Retired Air Force Brig. Gen. Wilma L. Vaught is founder of Women in Military Service For America Memorial Foundation, an organization dedicated to documenting women's roles in the military, which is based in Washington, D.C.

"You've got more women carrying weapons with the possibility that they'll use them to fight or defend themselves," Vaught said in a phone interview. "That's one of the big differences between this war and others. Women haven't done this type of war before."

The "front line" of combat often took place along the highways and roads where support and supply units made regular trips. The majority of women in the military serve within these combat-support positions and so, they were armed, trained and prepared to confront the ever-possible roadside attacks and ambushes.

Army Sgt. Tashika Starling, a 30-year-old reservist from Long Island, is one of these women.

"I drove a truck with jet fuel so it was basically like a moving bomb on wheels and we were shot at with mortar rounds," said Starling, of the dozens of highway trips she took during her eight-month deployment. "If it would have hit our truck, then we'd be bye-bye."

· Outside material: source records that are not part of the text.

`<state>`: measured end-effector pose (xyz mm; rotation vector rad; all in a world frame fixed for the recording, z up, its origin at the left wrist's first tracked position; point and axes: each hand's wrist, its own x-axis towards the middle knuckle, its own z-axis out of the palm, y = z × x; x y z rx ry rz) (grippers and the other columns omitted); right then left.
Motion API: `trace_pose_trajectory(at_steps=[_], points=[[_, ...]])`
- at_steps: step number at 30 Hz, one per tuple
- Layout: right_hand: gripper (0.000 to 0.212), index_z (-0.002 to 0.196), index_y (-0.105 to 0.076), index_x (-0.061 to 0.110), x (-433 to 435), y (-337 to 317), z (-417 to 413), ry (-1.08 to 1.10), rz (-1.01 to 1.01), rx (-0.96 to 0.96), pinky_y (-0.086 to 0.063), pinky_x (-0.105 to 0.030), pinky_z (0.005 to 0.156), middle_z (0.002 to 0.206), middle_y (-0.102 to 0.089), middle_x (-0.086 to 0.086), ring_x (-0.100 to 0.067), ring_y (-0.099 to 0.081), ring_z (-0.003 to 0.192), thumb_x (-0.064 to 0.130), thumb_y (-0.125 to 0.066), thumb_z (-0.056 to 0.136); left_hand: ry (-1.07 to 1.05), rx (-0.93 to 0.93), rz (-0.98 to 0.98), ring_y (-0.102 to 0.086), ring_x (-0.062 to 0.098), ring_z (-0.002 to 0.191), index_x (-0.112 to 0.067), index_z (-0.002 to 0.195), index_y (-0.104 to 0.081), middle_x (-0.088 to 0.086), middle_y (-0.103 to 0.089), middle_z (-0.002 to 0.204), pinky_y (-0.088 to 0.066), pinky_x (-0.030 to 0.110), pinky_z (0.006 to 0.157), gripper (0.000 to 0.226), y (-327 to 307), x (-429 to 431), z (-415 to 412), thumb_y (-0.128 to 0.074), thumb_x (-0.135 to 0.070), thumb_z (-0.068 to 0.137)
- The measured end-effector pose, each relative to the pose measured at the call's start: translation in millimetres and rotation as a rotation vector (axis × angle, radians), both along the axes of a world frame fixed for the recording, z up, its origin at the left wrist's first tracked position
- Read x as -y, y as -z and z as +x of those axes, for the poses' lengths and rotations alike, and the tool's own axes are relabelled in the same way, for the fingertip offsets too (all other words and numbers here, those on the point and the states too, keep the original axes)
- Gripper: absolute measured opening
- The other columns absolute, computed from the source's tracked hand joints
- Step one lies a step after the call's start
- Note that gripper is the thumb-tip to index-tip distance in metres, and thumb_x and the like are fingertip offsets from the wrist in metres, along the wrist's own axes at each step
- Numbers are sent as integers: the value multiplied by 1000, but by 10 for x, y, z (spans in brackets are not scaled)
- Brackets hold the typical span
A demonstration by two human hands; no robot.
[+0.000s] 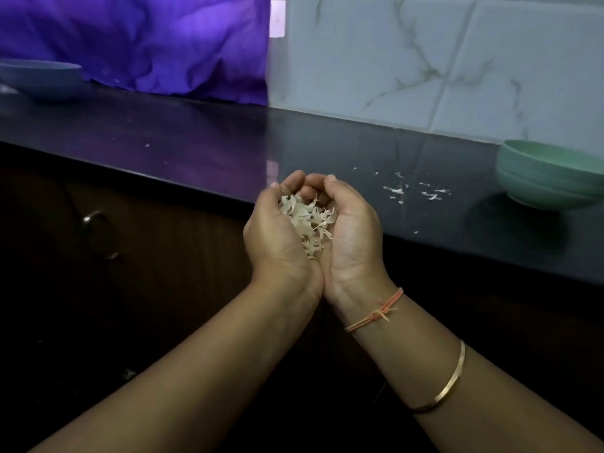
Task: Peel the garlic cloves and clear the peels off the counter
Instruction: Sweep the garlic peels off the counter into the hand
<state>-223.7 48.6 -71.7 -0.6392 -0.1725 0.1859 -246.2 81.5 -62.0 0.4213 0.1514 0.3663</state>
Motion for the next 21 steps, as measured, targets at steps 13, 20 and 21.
trace_pose_trajectory(at_steps=[13,20,21], points=[[31,61,-60,7,-969,623,-633,-246,-31,-186,-51,-37,83,61,-56,-4,-15,-57,66,10,-47,89,-209,-218,56,-67,18,65,-8,82,-66,6,-65,69,-56,30,67,31,659,-975,-666,-41,-21,95],[38,57,-58,8,-1384,1179,-853,-346,-185,-365,-50,-32,68,55,-55,-3,-15,-58,59,9,-42,91,-221,-408,-66,-65,17,58,-8,79,-63,4,-63,59,-54,33,68,32,1242,-1403,-879,-38,-21,95],[42,52,-58,9,-1448,1253,-879,-356,-187,-397,-49,-31,67,53,-55,-2,-14,-58,56,9,-42,91,-229,-436,-81,-64,16,56,-8,80,-62,3,-62,57,-53,32,66,32,1316,-1459,-903,-38,-21,96]])
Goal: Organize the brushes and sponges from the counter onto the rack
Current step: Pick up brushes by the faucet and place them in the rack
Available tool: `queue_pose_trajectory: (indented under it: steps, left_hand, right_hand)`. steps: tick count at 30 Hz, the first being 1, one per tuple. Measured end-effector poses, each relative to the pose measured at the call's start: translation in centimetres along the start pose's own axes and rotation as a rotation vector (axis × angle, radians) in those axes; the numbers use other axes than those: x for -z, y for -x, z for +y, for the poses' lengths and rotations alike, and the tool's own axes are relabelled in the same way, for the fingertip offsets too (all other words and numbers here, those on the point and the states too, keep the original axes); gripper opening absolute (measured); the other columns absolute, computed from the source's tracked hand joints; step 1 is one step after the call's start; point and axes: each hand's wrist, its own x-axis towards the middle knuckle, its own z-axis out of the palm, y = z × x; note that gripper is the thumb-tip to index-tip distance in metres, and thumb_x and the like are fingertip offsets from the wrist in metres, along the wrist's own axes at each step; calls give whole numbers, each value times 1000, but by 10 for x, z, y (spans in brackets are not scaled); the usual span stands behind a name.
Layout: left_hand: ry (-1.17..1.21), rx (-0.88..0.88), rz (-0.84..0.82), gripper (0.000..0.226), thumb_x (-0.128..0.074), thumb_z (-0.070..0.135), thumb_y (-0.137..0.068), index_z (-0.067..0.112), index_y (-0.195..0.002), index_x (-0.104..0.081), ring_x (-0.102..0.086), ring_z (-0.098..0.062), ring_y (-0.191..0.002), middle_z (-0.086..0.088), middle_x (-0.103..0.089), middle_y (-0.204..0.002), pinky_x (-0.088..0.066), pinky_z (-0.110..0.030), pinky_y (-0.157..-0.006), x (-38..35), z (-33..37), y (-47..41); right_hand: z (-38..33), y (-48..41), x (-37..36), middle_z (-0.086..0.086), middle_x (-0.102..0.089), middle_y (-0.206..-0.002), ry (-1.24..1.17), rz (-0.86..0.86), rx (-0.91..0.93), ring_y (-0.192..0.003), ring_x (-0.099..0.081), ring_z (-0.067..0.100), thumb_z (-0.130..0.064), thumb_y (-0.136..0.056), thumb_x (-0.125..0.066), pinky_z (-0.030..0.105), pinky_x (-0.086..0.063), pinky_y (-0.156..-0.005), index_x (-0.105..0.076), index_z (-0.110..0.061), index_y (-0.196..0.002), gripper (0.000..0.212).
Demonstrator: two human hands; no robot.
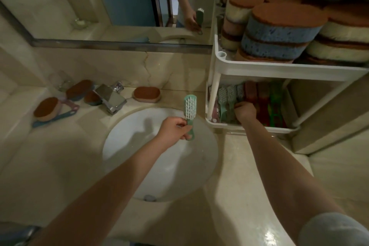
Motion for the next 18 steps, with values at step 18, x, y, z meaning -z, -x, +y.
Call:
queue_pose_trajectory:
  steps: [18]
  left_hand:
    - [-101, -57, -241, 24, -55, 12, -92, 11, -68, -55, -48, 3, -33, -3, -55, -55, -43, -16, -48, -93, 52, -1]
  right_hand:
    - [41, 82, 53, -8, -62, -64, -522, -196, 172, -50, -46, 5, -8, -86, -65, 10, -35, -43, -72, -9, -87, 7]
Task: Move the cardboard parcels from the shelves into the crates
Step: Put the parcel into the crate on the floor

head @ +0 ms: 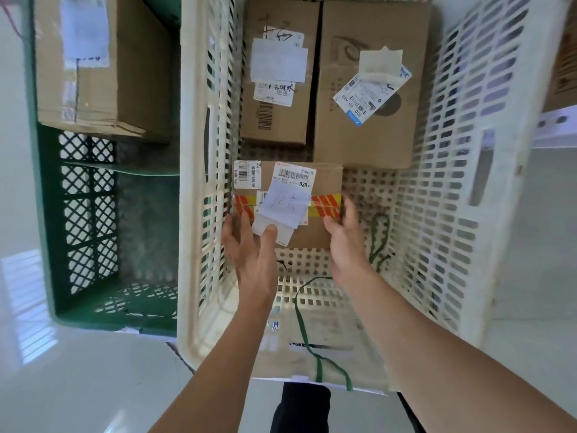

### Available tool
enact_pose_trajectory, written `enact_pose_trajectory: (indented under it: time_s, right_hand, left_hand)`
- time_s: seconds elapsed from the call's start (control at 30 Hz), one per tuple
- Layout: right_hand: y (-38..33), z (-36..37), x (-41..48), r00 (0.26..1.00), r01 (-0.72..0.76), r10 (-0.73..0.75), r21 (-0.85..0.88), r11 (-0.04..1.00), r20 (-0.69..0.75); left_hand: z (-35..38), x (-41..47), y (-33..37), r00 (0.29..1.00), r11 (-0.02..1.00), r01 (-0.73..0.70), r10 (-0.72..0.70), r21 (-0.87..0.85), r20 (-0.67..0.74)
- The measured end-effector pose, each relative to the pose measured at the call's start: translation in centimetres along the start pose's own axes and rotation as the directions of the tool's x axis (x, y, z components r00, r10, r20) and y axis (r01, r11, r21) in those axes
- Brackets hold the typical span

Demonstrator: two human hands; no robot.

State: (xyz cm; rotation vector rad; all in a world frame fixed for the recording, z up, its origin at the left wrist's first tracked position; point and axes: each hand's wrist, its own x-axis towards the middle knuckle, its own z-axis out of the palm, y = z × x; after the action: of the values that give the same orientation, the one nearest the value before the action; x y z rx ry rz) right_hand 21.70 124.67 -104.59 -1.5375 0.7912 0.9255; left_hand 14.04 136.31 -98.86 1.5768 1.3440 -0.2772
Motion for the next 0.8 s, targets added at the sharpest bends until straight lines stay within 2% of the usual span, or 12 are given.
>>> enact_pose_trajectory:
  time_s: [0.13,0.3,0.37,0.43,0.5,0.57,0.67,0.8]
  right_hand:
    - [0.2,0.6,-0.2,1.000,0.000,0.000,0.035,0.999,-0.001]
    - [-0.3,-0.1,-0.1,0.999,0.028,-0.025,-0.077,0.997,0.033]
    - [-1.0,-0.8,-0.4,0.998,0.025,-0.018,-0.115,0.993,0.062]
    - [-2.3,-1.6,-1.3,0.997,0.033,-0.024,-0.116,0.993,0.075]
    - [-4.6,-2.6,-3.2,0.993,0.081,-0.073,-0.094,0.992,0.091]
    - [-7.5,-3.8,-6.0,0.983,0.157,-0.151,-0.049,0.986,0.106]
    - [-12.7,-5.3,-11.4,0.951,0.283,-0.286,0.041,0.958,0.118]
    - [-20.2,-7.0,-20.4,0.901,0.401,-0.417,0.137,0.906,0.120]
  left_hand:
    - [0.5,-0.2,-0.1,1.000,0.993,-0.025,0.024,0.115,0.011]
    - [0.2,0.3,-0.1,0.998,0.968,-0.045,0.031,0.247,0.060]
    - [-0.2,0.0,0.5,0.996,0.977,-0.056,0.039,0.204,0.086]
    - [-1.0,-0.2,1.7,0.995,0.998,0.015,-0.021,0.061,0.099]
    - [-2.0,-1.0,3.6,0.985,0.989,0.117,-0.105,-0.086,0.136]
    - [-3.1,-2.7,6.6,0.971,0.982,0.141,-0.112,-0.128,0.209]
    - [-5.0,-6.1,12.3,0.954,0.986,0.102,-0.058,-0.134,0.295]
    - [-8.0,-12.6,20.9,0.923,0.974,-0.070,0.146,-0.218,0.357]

Her mission was much like that of the better-known Army soldiers Jessica Lynch and Shoshana Johnson, who were wounded during the war, and Lori Piestewa, who died in combat. All of whom were ambushed in their convoy.

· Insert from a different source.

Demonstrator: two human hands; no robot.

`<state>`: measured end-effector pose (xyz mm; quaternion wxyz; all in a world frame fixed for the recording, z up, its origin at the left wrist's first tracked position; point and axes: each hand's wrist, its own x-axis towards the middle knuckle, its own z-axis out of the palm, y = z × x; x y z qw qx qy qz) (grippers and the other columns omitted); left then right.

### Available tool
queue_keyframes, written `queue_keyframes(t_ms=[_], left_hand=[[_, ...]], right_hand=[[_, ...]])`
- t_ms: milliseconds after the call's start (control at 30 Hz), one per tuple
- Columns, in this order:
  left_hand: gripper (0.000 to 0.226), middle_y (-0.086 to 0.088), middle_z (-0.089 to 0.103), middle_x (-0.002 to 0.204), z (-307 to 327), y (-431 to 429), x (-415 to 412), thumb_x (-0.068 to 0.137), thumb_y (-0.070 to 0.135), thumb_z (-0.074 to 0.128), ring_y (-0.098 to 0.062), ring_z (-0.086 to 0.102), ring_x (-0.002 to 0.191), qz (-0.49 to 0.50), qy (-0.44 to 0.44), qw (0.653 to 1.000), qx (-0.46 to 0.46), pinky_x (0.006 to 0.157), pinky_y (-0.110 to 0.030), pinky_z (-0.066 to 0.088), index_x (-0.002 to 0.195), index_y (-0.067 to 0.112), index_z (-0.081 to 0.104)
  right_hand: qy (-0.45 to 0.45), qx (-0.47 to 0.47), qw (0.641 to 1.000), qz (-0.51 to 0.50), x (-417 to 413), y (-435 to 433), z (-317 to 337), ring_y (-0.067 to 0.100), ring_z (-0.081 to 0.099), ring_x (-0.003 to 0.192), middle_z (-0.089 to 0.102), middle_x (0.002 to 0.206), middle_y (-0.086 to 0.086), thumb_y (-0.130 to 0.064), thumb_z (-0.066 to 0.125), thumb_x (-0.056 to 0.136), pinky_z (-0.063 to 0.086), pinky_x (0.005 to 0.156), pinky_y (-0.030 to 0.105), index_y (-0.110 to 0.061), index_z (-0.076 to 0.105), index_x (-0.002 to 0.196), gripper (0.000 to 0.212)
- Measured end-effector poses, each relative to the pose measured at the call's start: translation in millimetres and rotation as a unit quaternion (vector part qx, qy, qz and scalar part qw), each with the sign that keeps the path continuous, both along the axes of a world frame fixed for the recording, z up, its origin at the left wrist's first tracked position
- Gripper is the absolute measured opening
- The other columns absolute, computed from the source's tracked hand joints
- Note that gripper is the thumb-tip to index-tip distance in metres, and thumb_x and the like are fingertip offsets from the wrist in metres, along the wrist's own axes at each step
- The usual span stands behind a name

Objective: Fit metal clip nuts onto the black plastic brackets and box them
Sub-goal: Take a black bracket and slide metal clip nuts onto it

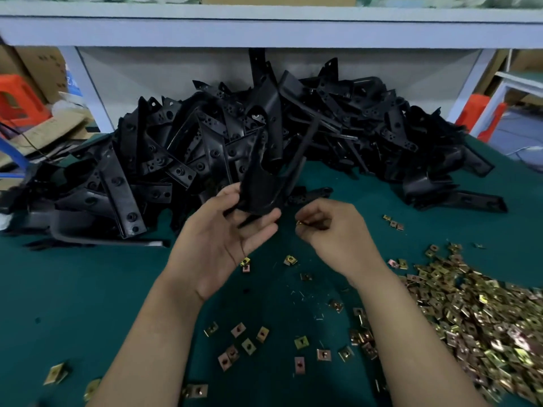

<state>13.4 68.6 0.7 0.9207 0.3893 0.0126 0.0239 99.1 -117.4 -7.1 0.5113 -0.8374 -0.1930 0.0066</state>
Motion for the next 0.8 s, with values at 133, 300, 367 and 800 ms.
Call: queue_keyframes(t_ms=[133,300,367,800], left_hand=[[0.022,-0.028,0.055,0.141,4,-3,-5,0.077,0.002,0.071,-0.031,0.065,0.117,-0.069,-0.014,0.996,-0.056,0.087,-0.027,0.058,0.095,0.013,0.064],[0.049,-0.014,0.068,0.108,3,-12,-4,0.055,-0.01,0.087,-0.02,0.071,0.088,-0.02,-0.01,0.997,-0.067,0.074,-0.02,0.059,0.088,0.013,0.059],[0.048,-0.006,0.071,0.095,-1,-14,-2,0.059,-0.012,0.081,-0.017,0.073,0.087,0.022,-0.008,0.999,-0.026,0.074,-0.021,0.059,0.089,0.016,0.056],[0.064,0.004,0.076,0.097,-14,-24,-1,0.043,0.044,0.101,-0.012,0.074,0.086,0.018,0.009,0.995,0.1,0.069,-0.025,0.06,0.101,0.024,0.082]], right_hand=[[0.045,-0.015,0.998,0.034,-2,-19,4,0.012,0.069,0.081,0.074,0.081,-0.004,-0.017,0.079,0.084,0.057,0.076,0.027,-0.026,0.075,0.085,0.01],[0.059,-0.117,0.988,0.078,4,-35,-8,-0.005,0.065,0.083,0.072,0.084,-0.014,-0.02,0.078,0.086,0.05,0.072,0.011,-0.032,0.075,0.09,0.013],[0.057,-0.154,0.981,0.099,3,-37,-11,-0.011,0.062,0.084,0.07,0.087,-0.019,-0.024,0.078,0.087,0.044,0.067,0.003,-0.033,0.075,0.095,0.013],[0.167,-0.436,0.871,0.151,-17,-99,43,0.008,0.026,0.127,0.034,0.132,-0.024,-0.06,0.092,0.044,0.035,0.101,0.039,-0.066,0.042,0.12,0.091]])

There is still no official count of how many women served in Iraq but as of November 2003, according to the Department of Defense pay records, a total of 59,742 women have served or currently serve "in theater," meaning in Iraq and the countries involved in the U.S. military operation called "Enduring Freedom," which includes Afghanistan.

Twenty-two women have died as of June 2004. Sixteen of these deaths resulted from combat-related incidents from gunshots, explosions or other attacks.

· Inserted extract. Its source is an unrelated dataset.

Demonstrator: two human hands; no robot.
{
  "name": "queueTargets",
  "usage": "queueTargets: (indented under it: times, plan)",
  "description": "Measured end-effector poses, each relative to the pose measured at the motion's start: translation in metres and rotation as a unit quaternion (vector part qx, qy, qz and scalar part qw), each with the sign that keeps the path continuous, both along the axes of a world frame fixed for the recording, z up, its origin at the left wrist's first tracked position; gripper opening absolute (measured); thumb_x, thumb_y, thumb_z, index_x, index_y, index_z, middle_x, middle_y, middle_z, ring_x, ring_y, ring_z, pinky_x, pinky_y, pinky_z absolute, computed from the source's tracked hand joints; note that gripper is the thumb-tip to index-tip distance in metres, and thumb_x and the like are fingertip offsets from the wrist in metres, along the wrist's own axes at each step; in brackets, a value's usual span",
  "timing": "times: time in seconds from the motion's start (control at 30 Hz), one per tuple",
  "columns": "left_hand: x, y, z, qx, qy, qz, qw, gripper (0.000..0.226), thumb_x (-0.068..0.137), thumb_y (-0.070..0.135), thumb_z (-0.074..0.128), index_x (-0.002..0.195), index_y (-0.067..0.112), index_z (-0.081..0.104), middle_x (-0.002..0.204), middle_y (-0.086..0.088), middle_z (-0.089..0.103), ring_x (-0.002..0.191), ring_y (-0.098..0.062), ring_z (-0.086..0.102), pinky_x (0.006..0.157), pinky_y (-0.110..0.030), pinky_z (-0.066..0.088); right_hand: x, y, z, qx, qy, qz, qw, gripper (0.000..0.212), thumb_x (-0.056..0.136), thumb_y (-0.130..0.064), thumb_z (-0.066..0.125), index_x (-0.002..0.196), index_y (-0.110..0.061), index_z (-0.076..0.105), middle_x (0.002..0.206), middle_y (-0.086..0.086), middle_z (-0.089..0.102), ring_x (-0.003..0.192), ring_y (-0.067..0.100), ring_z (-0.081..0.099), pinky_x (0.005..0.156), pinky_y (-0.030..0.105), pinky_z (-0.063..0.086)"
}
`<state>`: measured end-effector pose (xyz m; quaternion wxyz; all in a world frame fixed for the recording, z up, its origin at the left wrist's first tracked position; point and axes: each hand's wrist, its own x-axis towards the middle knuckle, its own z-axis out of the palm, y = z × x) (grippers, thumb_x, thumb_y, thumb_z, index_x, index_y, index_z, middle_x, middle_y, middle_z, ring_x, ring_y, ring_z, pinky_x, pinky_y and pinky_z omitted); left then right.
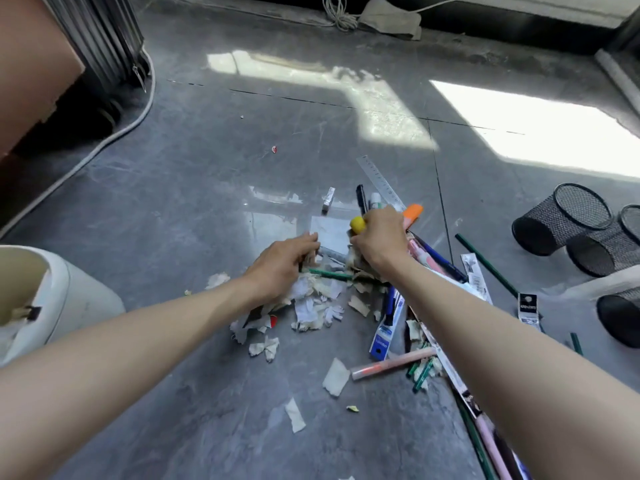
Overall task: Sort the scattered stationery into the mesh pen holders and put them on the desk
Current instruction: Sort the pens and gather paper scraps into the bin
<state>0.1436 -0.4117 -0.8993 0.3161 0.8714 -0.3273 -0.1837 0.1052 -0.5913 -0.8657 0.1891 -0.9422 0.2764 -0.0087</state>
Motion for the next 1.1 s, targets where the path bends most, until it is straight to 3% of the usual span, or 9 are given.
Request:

Some in the military say these incidents occurred not only because of the high number of guerilla tactics in Iraq, but also from the fact that women have become more integrated into the structure of command.

"It showed that everybody's out there and there's no such thing as a rear-echelon person anymore," said 39-year-old Army Lt. Col. John Gillette, who served as a fire support coordinator for the Main Command Post in Iraq. "It kind of made the country wake up and realize that every soldier is out there and in harm's way and capable of fighting."

The First Gulf War was a major turning point for women in the military. It was during this period that the military and the American public realized that many of the more than 40,000 women stationed in the Gulf served closer to combat than ever before. Even though the Department of Defense had a "risk rule" in place to keep women out of combat areas, the war played out very differently in Saudi Arabia and Kuwait.

"They found out that even with women in the rear (supply units), women were still at risk, so the rule was no longer relevant or viable," said retired three-star Marine Corps Lt. Gen. Carol Mutter. "So policies really had to change."

And they did. In 1994, Defense Secretary Leslie Aspin announced new criteria governing women's services in combat areas. The wording of a 1988 "risk rule" was amended so that women could be eligible for all positions "except those below the brigade level whose primary mission is to engage in direct ground combat."

This meant that women would no longer be excluded from positions simply because they were deemed too dangerous or unsafe. But women were still not allowed to serve in the most direct ground combat positions including artillery, infantry, tanks and Special Forces.

More than 250,000 positions opened up to women in the armed services. At their present number – more than 212,000 – they represent about 15 percent of the active duty armed forces.